Among the many things in the pipeline for the team behind the website are in-person meets, mixers, and networking events that create space for BIPOC editors and aspirant editors to meet, share knowledge and find work. They are also working on guidelines that advocate for sustainable work schedules, in addition to actively fundraising to engage full-time staff to maintain the website and manage these events. Even beyond the website, the idea is to create a program, in partnership with nonprofits and funders, that offers emerging editors the support that sets them up for success and stops the industry from losing out on a diverse talent pool.

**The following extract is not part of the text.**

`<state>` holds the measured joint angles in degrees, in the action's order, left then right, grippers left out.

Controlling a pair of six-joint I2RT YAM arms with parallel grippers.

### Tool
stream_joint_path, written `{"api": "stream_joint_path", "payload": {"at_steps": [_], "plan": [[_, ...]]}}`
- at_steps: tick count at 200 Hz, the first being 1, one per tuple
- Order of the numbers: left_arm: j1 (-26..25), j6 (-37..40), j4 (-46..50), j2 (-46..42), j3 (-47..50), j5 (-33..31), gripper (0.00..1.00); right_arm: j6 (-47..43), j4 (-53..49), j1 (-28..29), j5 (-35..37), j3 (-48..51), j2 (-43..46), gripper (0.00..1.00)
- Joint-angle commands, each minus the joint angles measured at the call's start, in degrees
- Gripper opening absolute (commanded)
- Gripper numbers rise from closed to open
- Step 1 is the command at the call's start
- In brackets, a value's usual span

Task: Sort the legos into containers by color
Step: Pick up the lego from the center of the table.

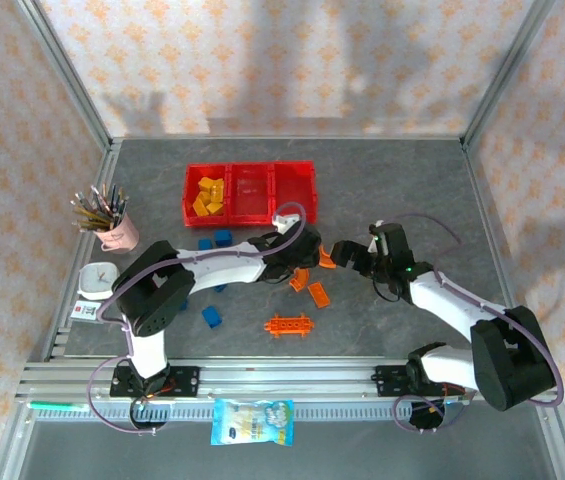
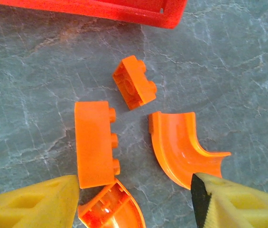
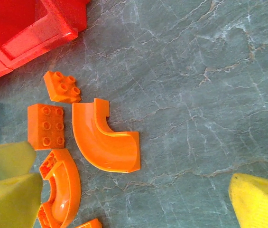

"If you’re in the room, I need you to be the disruptor. I need you to take the risk … you have to do this," Erskine said at the end of his Sundance speech. It’s exactly what Gutierrez, Teague, Yousef, and their colleagues have done with the website which, coincidentally, was launched the same day Erskine passed away, leaving behind both a trailblazing legacy and a formidable to-do list for his successors. With BIPOC Doc Editors, some of those checkboxes are already being ticked.
Bedatri D. Choudhury is Managing Editor of Documentary magazine. Born and raised in India, she lives in New York City.